TASK TO COMPLETE: Reproduce the section of the listing that begins at the line containing "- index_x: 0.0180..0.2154" and finishes at the line containing "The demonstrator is". Include both end lines and nothing beyond them.

AVAILABLE DATA:
::::::
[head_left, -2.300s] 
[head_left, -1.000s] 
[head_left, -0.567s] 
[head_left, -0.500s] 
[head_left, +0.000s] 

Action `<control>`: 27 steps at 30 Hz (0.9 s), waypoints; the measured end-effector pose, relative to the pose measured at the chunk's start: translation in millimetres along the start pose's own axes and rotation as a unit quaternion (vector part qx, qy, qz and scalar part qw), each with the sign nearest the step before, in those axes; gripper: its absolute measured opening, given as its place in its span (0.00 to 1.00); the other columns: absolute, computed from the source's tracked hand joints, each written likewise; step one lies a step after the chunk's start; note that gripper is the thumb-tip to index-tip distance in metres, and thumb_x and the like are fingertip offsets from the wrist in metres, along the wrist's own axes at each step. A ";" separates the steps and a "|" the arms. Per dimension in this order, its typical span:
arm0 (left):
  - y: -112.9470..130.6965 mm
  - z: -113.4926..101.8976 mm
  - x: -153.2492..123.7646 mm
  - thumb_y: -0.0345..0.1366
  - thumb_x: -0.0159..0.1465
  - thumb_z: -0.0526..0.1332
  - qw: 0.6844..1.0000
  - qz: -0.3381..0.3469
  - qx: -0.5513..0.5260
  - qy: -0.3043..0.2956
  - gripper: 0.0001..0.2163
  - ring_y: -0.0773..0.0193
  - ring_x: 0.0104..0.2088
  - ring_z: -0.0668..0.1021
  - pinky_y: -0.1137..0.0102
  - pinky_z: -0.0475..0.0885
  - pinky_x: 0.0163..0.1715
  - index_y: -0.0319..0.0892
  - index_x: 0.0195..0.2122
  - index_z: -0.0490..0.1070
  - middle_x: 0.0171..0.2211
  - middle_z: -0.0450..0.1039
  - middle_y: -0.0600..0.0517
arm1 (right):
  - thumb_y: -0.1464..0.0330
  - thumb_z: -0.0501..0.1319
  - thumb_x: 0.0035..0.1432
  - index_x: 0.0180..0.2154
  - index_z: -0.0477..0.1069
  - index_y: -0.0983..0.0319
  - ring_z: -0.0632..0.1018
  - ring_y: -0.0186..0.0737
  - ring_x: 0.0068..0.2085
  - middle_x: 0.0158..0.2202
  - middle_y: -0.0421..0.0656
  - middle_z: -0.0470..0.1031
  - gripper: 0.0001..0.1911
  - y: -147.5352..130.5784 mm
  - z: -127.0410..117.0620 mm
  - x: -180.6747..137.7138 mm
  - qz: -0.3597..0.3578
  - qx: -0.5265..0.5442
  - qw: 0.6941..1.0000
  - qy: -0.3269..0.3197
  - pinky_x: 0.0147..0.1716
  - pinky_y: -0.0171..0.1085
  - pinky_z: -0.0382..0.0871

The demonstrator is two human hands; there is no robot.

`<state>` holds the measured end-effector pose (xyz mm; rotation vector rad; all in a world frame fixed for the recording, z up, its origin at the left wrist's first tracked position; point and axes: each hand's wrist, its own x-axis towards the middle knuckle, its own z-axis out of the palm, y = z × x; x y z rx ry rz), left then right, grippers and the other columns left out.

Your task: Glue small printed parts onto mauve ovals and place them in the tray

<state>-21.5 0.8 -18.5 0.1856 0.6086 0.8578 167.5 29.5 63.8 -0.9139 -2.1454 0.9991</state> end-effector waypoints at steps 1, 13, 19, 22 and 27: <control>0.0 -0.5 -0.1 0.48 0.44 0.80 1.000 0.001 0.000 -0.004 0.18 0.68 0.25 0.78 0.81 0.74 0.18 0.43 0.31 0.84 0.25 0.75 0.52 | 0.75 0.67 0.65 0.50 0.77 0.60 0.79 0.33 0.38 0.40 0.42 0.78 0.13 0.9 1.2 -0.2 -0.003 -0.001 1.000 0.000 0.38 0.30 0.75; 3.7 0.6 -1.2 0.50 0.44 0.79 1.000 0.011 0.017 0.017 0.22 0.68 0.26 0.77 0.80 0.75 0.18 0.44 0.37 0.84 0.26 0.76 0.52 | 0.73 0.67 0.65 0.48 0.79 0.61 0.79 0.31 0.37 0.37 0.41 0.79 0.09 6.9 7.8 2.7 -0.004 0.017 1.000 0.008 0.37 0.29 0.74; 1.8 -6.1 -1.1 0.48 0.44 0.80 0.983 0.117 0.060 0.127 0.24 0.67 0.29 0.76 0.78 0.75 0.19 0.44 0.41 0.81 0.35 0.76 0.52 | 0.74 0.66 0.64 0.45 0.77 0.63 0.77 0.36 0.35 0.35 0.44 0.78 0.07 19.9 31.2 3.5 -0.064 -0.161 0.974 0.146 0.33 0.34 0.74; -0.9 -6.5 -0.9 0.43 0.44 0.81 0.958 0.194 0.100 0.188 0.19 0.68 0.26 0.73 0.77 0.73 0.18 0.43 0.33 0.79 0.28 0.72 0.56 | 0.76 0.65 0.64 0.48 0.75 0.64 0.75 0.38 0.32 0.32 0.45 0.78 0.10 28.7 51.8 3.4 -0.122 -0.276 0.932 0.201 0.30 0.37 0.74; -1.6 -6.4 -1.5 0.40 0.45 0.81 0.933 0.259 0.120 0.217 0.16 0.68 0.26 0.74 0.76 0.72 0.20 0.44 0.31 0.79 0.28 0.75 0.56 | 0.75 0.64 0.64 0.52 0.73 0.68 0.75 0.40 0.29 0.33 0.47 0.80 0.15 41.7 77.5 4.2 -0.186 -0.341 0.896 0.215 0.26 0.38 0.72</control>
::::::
RESULT OF THE EXERCISE:
  - index_x: 0.0180..0.2154
  - index_z: -0.0477..0.1069
  - index_y: -0.0983..0.0319
  - ring_z: -0.0632..0.1018
  - ring_y: -0.0186..0.0737
  - ring_x: 0.0068..0.2085
  - middle_x: 0.0158..0.2202
  - middle_y: -0.0421..0.0656
  - middle_z: -0.0470..0.1031
  - gripper: 0.0001..0.1911
  - y: -147.5352..130.5784 mm
  - z: -127.0410..117.0620 mm
  - x: -180.6747..137.7138 mm
  - qz: -0.3597..0.3578
  - qx: -0.5265..0.5442
  - qw: 0.6941..1.0000
  - qy: -0.3269..0.3197
  - pinky_x: 0.0147..0.1716
  - pinky_y: -0.0171..0.1085
  - pinky_z: -0.0382..0.0871

The demonstrator is two human hands; there is no robot.

The output is now complete.